Re: CREATE COLLATION does not sanitize ICU's BCP 47 language tags. Should it?

From: Andreas Karlsson <andreas(at)proxel(dot)se>
To: Peter Geoghegan <pg(at)bowt(dot)ie>, Peter Eisentraut <peter(dot)eisentraut(at)2ndquadrant(dot)com>
Cc: PostgreSQL Hackers <pgsql-hackers(at)postgresql(dot)org>
Subject: Re: CREATE COLLATION does not sanitize ICU's BCP 47 language tags. Should it?
Date: 2017-09-19 21:19:54
Message-ID: 7824354d-cefe-8cc7-01c5-6812e7611eb5@proxel.se
Views: Raw Message | Whole Thread | Download mbox | Resend email
Thread:
Lists: pgsql-hackers

On 09/19/2017 12:46 AM, Peter Geoghegan wrote:> At one point a couple of
months back, it was understood that
> get_icu_language_tag() might not always work with (assumed) valid
> locale names -- that is at least the impression that the commit
> message of eccead9 left me with. But, that was only with ICU 4.2, and
> in any case we've since stopped creating keyword variants at initdb
> time for other reasons (see 2bfd1b1 for details of those other
> reasons).
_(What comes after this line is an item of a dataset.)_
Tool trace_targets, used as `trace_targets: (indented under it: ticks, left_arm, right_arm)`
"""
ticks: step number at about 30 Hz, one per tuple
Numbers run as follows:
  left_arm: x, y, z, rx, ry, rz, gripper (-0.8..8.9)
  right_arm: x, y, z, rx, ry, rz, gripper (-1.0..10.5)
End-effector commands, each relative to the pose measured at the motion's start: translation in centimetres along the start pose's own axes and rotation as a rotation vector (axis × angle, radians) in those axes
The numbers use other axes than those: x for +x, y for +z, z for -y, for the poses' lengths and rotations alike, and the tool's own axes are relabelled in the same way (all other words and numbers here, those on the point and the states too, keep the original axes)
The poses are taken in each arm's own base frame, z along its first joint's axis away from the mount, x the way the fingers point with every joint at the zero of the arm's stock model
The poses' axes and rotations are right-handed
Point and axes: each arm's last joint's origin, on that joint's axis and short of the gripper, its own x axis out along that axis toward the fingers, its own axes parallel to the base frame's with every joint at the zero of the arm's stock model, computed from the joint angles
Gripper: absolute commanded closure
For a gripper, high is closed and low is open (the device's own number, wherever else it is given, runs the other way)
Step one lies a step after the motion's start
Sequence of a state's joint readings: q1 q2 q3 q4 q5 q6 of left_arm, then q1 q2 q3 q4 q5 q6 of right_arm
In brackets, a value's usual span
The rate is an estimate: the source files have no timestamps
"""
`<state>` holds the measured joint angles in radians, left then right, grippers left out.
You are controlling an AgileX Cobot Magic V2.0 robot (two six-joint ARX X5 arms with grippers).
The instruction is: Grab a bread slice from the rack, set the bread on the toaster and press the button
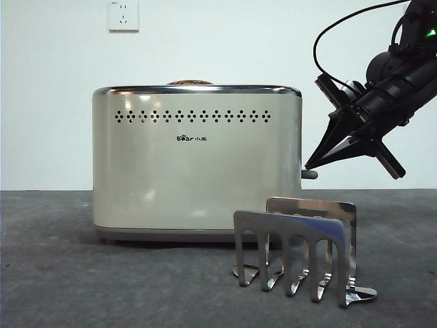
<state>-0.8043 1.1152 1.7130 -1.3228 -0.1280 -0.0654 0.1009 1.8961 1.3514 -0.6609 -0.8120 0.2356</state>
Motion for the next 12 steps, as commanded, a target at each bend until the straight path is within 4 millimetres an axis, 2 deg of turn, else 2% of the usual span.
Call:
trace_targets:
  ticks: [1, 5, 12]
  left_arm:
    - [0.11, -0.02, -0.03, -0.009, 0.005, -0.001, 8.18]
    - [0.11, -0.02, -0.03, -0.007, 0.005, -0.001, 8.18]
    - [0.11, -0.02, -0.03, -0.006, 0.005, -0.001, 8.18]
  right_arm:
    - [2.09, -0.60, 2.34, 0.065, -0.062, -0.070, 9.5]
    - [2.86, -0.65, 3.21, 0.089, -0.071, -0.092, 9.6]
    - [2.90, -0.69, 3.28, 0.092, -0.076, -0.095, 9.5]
I tend to think that we should not install any language tag
> that uloc_toLanguageTag() does not accept as valid on general
> principle (so not just at initdb time, when it's actually least
> needed).
>
> Thoughts? I can write a patch for this, if that helps. It should be
> straightforward.

Hm, I like the idea but I see some issues.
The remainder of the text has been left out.